BEGIN Information provided

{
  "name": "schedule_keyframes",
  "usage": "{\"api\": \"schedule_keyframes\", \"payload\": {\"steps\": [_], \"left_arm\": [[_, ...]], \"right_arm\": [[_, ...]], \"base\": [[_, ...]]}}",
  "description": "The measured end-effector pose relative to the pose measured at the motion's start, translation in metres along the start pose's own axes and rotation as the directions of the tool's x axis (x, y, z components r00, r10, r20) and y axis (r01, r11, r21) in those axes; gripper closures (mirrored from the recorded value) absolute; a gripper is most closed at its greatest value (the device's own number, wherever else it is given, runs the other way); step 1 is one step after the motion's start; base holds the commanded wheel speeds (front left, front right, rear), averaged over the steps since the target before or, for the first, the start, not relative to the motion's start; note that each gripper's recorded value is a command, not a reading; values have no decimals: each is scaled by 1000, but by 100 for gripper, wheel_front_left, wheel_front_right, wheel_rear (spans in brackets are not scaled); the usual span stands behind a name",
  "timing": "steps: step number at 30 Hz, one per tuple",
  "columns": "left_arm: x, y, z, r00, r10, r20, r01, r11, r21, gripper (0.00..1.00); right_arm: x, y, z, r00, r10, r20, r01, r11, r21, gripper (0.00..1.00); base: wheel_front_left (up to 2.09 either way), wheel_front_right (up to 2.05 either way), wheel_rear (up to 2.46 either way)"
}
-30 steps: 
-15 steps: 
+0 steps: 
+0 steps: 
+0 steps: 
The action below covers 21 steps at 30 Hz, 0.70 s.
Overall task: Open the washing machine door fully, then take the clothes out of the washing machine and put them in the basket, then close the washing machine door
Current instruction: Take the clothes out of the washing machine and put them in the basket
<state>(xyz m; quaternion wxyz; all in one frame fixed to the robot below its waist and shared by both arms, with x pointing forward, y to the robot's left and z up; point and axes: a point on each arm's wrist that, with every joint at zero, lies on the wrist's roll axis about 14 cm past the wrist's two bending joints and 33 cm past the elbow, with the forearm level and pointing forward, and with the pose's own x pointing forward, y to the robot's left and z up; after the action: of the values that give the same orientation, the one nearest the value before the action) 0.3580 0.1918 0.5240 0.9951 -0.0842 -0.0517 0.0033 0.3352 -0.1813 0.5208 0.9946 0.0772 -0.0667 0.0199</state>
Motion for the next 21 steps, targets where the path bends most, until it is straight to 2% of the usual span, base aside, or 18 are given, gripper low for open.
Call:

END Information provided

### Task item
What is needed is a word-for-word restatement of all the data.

### Expected answer
{
  "name": "schedule_keyframes",
  "usage": "{\"api\": \"schedule_keyframes\", \"payload\": {\"steps\": [_], \"left_arm\": [[_, ...]], \"right_arm\": [[_, ...]], \"base\": [[_, ...]]}}",
  "description": "The measured end-effector pose relative to the pose measured at the motion's start, translation in metres along the start pose's own axes and rotation as the directions of the tool's x axis (x, y, z components r00, r10, r20) and y axis (r01, r11, r21) in those axes; gripper closures (mirrored from the recorded value) absolute; a gripper is most closed at its greatest value (the device's own number, wherever else it is given, runs the other way); step 1 is one step after the motion's start; base holds the commanded wheel speeds (front left, front right, rear), averaged over the steps since the target before or, for the first, the start, not relative to the motion's start; note that each gripper's recorded value is a command, not a reading; values have no decimals: each is scaled by 1000, but by 100 for gripper, wheel_front_left, wheel_front_right, wheel_rear (spans in brackets are not scaled); the usual span stands behind a name",
  "timing": "steps: step number at 30 Hz, one per tuple",
  "columns": "left_arm: x, y, z, r00, r10, r20, r01, r11, r21, gripper (0.00..1.00); right_arm: x, y, z, r00, r10, r20, r01, r11, r21, gripper (0.00..1.00); base: wheel_front_left (up to 2.09 either way), wheel_front_right (up to 2.05 either way), wheel_rear (up to 2.46 either way)"
}
-30 steps: 
-15 steps: 
+0 steps: 
+0 steps: 
+0 steps: 
The action below covers 21 steps at 30 Hz, 0.70 s.
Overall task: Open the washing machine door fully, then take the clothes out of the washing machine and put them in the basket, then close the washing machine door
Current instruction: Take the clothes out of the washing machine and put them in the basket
<state>(xyz m; quaternion wxyz; all in one frame fixed to the robot below its waist and shared by both arms, with x pointing forward, y to the robot's left and z up; point and axes: a point on each arm's wrist that, with every joint at zero, lies on the wrist's roll axis about 14 cm past the wrist's two bending joints and 33 cm past the elbow, with the forearm level and pointing forward, and with the pose's own x pointing forward, y to the robot's left and z up; after the action: of the values that give the same orientation, the one nearest the value before the action) 0.3580 0.1918 0.5240 0.9951 -0.0842 -0.0517 0.0033 0.3352 -0.1813 0.5208 0.9946 0.0772 -0.0667 0.0199</state>
Motion for the next 21 steps, targets where the path bends most, until it is straight to 2% of the usual span, base aside, or 18 are given, gripper low for open.
Call:

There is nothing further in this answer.